Some time ago I shared nunjucks macros (git) based around a couple of services I had built.

These are a bit haphazard and had no testing around them at a component level (though they were well tested in a service.).

They were also bloated due to never refactored, as my move to a new project team, it seemed a good time to tidy them up

Shared Understanding

I had some time to sit down and plan what I was going to next, a version of govuk-elements-marko already exists, so aligning and improving both together makes sense.

Excellent work has already happened to define components and add tests around them. It seemed sensible to try and share these to make a common defined schema for input.

I have a lot of services using nunjucks/express, so this should help have less code across services and promote reuse.

Marko is also javascript based templating. This means we can share unit tests, so behaviour will be consistent across the implementations.

Getting started

I seem to be using nunjucks/express as my default build for a lot of services, this has a pre-requirement of having an express app.
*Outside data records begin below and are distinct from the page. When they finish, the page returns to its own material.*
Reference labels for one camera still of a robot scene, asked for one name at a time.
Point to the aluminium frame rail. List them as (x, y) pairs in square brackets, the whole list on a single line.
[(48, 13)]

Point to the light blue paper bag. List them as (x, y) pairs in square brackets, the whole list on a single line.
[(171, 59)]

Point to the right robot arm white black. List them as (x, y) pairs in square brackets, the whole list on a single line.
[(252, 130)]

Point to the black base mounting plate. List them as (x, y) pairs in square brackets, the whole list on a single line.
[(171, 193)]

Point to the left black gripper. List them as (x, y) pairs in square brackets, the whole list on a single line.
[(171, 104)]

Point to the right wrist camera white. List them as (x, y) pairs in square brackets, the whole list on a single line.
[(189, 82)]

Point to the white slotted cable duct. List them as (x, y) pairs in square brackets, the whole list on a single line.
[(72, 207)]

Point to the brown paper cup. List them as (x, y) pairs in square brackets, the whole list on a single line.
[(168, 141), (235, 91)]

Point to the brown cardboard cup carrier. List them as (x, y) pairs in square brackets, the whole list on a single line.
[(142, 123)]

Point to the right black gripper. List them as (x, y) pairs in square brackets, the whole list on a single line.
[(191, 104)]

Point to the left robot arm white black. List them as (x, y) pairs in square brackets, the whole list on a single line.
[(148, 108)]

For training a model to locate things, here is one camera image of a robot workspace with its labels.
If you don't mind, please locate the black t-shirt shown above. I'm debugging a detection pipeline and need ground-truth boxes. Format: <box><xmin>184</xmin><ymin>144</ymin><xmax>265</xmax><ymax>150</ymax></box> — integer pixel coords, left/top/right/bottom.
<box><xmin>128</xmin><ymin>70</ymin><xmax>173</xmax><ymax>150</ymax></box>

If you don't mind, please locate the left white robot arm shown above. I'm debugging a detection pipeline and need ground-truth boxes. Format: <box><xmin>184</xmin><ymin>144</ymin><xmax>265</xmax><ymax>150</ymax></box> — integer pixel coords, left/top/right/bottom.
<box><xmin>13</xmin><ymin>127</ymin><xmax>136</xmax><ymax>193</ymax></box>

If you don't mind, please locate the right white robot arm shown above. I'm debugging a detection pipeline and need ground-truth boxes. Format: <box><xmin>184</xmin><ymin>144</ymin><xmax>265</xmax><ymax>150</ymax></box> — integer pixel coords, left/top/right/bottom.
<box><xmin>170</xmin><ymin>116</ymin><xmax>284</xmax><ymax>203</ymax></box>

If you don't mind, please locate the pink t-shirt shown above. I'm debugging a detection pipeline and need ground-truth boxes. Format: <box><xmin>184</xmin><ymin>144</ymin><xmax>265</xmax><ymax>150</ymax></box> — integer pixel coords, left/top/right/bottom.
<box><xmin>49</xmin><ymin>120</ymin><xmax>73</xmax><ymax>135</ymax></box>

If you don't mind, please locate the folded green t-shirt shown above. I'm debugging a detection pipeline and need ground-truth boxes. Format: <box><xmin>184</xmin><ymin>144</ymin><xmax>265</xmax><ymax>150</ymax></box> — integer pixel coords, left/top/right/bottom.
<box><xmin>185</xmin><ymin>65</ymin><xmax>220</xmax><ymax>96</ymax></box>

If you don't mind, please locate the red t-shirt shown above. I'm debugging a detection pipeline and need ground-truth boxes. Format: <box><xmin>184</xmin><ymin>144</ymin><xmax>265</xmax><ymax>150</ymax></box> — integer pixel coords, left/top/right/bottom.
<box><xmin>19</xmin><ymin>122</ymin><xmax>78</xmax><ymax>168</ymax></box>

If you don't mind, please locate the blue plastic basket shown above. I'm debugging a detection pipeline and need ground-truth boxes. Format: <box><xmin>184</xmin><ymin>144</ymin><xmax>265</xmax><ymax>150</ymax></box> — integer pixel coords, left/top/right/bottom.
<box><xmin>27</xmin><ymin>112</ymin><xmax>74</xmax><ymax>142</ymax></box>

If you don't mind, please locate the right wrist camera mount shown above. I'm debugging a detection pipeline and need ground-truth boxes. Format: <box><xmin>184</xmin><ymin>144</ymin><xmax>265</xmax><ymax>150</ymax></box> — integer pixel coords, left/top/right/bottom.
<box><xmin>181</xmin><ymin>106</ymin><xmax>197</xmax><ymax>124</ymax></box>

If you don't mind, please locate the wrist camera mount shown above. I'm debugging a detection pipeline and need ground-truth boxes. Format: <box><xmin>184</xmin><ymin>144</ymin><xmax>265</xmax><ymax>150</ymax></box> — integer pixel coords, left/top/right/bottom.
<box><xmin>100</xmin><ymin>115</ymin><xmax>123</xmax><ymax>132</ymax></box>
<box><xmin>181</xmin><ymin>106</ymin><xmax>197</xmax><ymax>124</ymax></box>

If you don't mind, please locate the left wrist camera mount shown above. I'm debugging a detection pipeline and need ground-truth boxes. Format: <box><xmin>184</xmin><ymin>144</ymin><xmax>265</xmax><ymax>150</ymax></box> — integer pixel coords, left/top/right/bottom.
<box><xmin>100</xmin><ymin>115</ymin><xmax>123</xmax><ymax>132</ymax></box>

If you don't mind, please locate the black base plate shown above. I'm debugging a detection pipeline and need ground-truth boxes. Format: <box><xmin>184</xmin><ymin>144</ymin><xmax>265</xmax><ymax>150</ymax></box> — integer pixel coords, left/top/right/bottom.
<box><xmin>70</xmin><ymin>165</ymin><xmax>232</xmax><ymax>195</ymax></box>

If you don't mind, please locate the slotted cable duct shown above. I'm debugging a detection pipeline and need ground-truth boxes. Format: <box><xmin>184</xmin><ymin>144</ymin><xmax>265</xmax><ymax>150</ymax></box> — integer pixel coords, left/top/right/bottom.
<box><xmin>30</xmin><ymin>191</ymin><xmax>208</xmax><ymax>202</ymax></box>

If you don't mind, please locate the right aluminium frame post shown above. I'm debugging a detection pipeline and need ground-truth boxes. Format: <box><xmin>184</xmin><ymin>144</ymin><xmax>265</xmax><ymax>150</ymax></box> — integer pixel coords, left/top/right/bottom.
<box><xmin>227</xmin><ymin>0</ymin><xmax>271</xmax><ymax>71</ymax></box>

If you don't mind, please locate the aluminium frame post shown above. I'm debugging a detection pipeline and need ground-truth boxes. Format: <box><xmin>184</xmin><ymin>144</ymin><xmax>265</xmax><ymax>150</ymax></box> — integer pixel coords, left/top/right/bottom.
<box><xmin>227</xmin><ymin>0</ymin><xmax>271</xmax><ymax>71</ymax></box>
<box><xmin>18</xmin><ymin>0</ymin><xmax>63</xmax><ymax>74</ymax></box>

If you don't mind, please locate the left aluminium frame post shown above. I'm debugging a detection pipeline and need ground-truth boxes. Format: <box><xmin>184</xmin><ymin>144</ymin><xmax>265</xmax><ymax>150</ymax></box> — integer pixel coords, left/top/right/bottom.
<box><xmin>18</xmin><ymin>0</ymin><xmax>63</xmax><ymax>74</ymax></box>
First, it will need to be installed.

Terminal window
// this will add govuk-elements-nunjucks to your package.json
npm install https://github.com/htmlandbacon/govuk-elements-nunjucks.git ---save

We’ll then need to make the component available to the render, this can be done by configuring the views in the express server, this will depend on your setup. This will now expose the components folder for importing into a view.

// import macro for use
{% from "gov-input/macro.njk" import govInput %}
// call macro with values
{{ govInput(id="field",
name="field",
error="Error message goes here",
hint="This is hint text",
maxlength="40",
label="This is the label text") }}

This will render the below.

example render of govInput macro

Before this gets published to NPM I need to export the other components, like the ones in the marko repo.

I also need to work out how to allow more styling control, as often the defaults need to be overridden to make a flexible component.